PhD position at Inria: High resolution 3D panoramic video creation and processing

ADVISOR: Frédéric Devernay

TEL: 04 76 61 52 58

EMAIL: frederic.devernay at

TEAM AND LAB: PRIMA team, Inria Rhône-Alpes & LIG

THEMES: Image, Vision

KEYWORDS: Computer vision, Panoramic imaging, Immersive media, Video processing

DURATION: 36 months


Dodeca 360 Ladybug Totavision

Above: Examples of panoramic video cameras by Immersive Media (Dodeca 2360), PtGrey (Ladybug) and Totavision

Panoramic stitching from photographs taken by a standard camera has been around for more than a decade, and many commercial or free stitching tools are now available which implement state-of-the-art stitching methods [1,4] (for example Autopano, Panorama Tools, or Hugin, Autodesk Stitcher). It consists in taking a set of photographs taken from a single point of view, covering a very large field of view, and assembling them to obtain a photographic panorama.
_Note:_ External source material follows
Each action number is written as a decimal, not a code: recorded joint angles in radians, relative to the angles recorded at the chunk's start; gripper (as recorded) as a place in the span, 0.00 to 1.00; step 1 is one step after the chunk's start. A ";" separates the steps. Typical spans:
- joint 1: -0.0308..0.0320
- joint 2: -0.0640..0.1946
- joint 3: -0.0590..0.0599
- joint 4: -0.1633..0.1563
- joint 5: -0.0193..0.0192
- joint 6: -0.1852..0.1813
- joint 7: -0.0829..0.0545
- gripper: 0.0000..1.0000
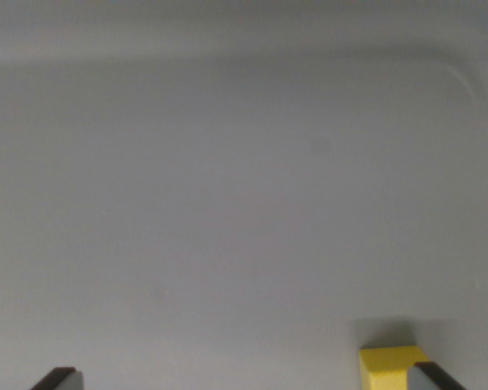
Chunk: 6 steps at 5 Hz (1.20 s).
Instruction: Pick yellow cube
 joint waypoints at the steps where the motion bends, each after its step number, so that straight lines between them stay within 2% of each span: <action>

Panoramic video is a capture of live-action video covering a very large field of view, typically covering a hemisphere, a cylinder, or a full sphere. Sample applications for panoramic video include movies for planetariums or Omnimax (Totavision), or interactive movies (Kolor, Loop'in). The first real-life experiment in panoramic video was done at the 1900 Paris Exposition, by Raoul Grimoin-Sanson, where the panoramic movie was shot by 10 cameras suspended by a hot air balloon, and the resulting movie was projected on 10 9x9m screens covering a 360° cylinder. This process was later reintroduced by Disney in 1955 as "Circle-Vision 360°" for their theme parks, but the seams between the screens and the camera fields of view were clearly visible due to the filming and display setup. The only way to avoid visible seams is to have overlapping fields of view, and to apply stitching techniques to produce the final panoramic video, which was not possible before the advent of photograph stitching techniques. It is also worth mentioning that there exist solutions for panoramic video capture based on a single camera and using either a fish-eye lens or a curved mirror. However, the resulting image resolution is low because it is limited by the resolution of a single camera, and the image quality is not homogeneous due to geometric distortions and aberrations, which disqualifies these systems for the production of high-resolution immersive video.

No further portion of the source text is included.